Exercise instructions: Check each line below for the word "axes". Then give only how many lines have it.

Given information:
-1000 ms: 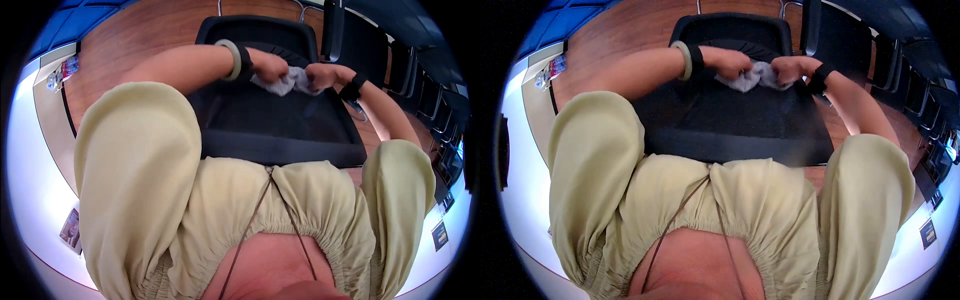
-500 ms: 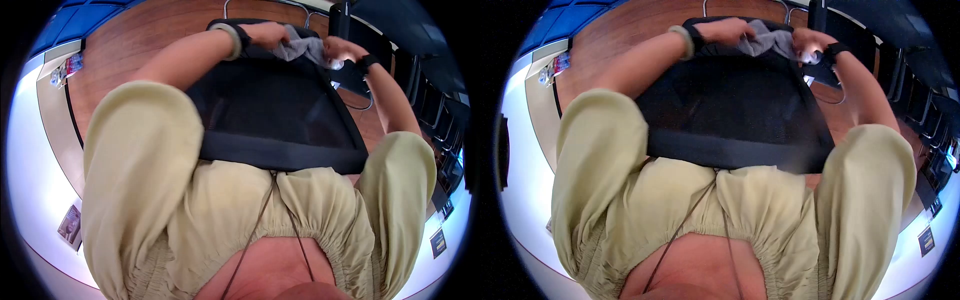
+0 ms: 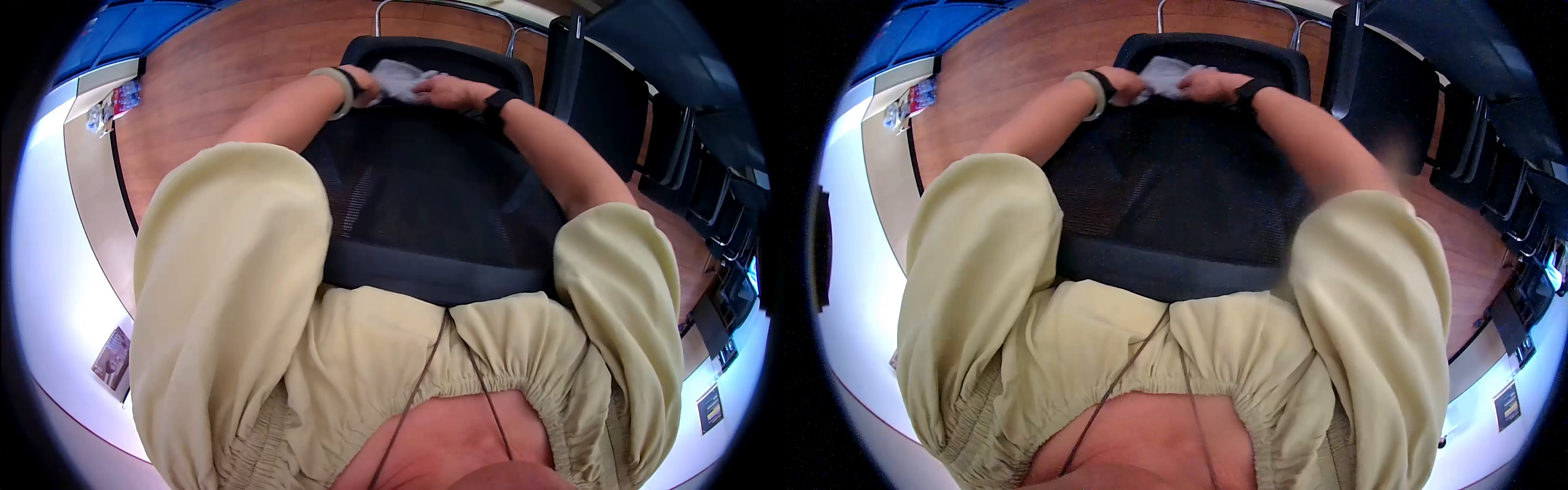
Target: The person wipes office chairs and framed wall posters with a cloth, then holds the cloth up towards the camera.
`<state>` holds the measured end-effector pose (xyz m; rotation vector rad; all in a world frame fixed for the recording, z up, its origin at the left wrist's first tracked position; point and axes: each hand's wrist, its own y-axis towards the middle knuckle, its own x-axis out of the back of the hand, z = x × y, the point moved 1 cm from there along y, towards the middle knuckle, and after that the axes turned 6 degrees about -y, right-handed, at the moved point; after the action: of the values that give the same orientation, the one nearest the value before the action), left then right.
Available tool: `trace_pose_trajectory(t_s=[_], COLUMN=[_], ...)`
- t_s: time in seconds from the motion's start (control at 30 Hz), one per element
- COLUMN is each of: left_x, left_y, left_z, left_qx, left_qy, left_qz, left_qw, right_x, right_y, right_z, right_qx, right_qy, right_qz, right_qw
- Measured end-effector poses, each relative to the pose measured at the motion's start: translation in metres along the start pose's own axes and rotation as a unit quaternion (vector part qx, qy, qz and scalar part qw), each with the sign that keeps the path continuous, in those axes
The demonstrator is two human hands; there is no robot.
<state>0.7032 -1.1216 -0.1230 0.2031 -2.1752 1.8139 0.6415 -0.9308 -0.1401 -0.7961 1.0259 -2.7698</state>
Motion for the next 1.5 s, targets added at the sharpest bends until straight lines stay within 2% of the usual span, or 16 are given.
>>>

Answer for this exercise: 2